> SOURCE DATA
============================================================

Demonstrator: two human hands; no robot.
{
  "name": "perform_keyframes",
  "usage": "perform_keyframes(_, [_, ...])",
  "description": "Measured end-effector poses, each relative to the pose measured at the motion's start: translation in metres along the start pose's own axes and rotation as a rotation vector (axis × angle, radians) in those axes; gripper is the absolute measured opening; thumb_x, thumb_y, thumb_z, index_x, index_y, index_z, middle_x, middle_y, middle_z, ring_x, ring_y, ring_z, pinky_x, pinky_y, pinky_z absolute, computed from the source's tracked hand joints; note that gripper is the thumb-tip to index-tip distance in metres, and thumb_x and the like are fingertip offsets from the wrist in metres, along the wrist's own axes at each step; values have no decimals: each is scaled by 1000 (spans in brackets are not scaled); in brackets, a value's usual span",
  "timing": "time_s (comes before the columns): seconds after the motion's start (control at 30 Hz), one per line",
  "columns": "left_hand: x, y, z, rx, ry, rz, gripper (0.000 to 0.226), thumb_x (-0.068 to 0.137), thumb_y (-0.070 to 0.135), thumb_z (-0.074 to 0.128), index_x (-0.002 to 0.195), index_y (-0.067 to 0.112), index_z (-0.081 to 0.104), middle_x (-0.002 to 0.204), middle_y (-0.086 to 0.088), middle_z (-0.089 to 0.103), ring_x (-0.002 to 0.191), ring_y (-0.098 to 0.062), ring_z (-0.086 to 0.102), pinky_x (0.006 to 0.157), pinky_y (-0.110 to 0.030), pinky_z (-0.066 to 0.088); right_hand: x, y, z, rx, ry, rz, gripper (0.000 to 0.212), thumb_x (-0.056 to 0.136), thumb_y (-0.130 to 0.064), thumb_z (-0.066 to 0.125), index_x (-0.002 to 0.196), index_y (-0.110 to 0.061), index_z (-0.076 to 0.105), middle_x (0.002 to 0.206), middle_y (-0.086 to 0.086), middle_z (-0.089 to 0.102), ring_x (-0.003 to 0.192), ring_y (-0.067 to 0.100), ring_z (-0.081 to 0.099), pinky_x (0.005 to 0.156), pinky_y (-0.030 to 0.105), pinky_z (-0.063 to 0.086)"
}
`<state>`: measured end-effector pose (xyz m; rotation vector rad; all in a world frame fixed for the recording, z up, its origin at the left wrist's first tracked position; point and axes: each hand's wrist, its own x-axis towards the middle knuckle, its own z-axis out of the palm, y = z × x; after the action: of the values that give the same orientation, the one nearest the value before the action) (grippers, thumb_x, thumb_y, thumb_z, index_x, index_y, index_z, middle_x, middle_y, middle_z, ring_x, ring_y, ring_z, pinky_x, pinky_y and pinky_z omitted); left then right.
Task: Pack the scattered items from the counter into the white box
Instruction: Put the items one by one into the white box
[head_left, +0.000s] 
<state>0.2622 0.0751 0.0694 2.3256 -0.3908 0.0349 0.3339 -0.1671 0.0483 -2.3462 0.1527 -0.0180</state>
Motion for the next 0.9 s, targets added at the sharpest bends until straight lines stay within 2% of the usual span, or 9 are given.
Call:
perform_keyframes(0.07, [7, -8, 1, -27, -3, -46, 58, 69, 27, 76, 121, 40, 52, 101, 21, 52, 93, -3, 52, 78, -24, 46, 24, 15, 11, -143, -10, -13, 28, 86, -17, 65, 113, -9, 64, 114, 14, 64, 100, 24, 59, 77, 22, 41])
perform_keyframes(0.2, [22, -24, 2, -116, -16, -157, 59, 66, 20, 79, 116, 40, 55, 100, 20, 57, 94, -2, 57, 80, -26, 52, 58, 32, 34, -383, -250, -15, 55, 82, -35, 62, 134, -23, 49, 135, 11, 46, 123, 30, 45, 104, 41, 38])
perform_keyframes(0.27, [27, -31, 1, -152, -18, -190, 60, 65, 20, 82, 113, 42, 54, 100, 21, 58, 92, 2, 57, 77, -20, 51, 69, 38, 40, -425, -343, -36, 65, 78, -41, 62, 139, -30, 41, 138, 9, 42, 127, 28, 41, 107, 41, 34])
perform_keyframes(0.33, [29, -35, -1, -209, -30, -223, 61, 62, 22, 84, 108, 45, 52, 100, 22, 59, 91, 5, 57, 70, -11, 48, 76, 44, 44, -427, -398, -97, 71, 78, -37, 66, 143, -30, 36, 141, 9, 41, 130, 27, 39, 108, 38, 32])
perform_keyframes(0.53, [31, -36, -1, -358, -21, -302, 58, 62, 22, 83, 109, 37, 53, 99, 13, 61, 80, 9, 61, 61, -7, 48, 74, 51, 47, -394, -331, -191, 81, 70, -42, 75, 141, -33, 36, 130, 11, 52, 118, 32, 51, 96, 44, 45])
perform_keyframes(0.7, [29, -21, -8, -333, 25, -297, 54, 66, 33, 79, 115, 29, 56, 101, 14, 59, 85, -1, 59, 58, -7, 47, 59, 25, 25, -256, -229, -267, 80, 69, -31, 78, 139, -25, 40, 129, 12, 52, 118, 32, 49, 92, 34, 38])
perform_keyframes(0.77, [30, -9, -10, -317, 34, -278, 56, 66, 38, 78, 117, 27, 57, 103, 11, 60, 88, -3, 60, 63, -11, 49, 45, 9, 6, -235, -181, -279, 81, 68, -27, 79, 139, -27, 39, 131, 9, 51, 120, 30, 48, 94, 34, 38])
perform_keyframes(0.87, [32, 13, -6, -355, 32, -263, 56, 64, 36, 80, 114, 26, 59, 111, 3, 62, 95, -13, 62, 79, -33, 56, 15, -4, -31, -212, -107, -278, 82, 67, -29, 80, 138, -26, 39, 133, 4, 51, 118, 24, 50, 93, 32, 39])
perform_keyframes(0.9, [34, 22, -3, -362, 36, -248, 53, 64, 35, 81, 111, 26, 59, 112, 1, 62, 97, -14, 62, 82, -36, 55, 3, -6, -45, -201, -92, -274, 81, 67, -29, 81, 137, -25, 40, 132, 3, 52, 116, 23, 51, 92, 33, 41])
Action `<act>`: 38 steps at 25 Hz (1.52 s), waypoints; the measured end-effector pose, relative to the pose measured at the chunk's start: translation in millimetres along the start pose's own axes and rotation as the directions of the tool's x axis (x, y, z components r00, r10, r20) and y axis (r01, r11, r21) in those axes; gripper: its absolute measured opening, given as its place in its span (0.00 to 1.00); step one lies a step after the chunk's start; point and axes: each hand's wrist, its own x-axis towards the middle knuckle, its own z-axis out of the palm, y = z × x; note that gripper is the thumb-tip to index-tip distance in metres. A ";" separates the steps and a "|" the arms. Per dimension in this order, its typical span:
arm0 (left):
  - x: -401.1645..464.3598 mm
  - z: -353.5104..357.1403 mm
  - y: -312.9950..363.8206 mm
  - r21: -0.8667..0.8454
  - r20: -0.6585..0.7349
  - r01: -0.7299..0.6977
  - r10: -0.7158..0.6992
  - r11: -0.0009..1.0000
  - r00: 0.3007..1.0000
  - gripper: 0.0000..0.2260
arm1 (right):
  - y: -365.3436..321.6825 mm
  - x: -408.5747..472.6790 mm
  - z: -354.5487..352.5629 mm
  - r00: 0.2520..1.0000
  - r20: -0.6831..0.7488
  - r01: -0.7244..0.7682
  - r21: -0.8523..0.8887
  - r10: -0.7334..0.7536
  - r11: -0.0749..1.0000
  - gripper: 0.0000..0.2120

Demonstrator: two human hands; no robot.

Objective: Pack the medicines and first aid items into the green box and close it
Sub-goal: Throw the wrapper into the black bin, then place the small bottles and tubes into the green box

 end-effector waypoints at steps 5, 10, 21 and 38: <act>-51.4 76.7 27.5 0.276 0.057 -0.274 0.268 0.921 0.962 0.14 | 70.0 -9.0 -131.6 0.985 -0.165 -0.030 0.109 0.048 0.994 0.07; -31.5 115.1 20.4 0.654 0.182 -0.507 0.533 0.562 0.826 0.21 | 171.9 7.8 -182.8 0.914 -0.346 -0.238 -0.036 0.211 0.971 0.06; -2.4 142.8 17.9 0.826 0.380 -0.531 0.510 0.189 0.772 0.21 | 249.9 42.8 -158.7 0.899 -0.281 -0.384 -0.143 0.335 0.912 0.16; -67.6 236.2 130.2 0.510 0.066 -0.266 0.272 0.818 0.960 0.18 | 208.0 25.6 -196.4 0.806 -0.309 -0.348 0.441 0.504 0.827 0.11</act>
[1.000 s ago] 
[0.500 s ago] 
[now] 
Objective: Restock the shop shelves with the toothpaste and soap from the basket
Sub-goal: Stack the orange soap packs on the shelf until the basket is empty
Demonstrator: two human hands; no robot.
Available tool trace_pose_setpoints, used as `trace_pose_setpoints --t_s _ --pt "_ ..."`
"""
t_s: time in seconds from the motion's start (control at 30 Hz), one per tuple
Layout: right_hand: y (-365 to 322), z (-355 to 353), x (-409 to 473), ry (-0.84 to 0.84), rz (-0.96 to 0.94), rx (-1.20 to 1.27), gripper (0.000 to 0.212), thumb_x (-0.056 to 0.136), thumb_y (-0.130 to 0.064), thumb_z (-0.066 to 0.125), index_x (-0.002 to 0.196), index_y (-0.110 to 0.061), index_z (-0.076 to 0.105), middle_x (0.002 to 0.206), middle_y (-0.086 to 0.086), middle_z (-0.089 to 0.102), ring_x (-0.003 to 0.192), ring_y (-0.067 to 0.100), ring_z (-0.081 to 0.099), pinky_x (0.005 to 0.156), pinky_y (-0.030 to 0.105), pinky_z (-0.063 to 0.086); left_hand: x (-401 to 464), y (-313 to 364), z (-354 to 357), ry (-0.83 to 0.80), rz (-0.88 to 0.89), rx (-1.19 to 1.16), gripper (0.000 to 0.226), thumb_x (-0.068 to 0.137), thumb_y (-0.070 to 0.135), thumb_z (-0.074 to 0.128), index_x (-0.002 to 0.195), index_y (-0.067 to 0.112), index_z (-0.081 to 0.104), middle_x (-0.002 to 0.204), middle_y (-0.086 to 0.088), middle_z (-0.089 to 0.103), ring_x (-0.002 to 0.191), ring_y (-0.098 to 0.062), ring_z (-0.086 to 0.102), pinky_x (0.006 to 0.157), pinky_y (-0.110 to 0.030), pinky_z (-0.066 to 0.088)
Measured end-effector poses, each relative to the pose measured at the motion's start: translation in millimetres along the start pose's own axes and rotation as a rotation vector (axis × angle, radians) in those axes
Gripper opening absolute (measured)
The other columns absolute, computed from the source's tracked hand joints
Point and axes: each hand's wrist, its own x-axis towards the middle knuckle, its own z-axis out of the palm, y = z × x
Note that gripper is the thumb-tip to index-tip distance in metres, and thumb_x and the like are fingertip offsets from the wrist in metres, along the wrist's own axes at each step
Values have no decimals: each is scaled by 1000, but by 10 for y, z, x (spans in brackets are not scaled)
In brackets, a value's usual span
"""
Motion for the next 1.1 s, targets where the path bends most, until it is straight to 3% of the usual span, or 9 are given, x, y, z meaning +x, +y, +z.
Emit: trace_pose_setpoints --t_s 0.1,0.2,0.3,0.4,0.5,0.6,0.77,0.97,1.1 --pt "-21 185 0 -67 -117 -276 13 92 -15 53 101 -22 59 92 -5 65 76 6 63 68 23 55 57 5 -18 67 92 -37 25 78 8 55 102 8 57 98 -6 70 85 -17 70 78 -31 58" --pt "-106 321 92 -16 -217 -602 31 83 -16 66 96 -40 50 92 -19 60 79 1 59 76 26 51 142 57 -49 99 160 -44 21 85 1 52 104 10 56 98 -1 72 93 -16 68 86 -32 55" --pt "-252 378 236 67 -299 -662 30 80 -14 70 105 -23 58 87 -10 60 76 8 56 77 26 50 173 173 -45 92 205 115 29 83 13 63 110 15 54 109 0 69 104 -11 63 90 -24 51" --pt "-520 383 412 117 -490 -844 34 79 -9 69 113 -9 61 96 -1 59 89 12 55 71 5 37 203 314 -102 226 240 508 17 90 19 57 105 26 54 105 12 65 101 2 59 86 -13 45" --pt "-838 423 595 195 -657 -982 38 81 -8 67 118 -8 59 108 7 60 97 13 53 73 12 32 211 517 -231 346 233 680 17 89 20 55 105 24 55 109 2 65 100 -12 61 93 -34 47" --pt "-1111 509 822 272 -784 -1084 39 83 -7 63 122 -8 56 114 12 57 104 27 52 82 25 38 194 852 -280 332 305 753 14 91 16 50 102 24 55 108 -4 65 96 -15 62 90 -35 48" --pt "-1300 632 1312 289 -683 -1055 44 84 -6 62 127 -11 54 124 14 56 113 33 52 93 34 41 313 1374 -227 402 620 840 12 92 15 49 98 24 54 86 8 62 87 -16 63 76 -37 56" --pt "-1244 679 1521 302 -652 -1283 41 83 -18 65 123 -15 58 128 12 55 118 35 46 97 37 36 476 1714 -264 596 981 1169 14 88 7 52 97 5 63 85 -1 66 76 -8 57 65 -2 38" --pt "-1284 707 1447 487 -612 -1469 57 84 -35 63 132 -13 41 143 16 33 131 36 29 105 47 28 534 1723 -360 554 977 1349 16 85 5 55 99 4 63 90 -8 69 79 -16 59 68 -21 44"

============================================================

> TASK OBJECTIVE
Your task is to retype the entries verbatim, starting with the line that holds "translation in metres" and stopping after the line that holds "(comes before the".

> WRITTEN SOLUTION
  "description": "Measured end-effector poses, each relative to the pose measured at the motion's start: translation in metres along the start pose's own axes and rotation as a rotation vector (axis × angle, radians) in those axes; gripper is the absolute measured opening; thumb_x, thumb_y, thumb_z, index_x, index_y, index_z, middle_x, middle_y, middle_z, ring_x, ring_y, ring_z, pinky_x, pinky_y, pinky_z absolute, computed from the source's tracked hand joints; note that gripper is the thumb-tip to index-tip distance in metres, and thumb_x and the like are fingertip offsets from the wrist in metres, along the wrist's own axes at each step; values have no decimals: each is scaled by 1000 (spans in brackets are not scaled); in brackets, a value's usual span",
  "timing": "time_s (comes before the columns): seconds after the motion's start (control at 30 Hz), one per line",

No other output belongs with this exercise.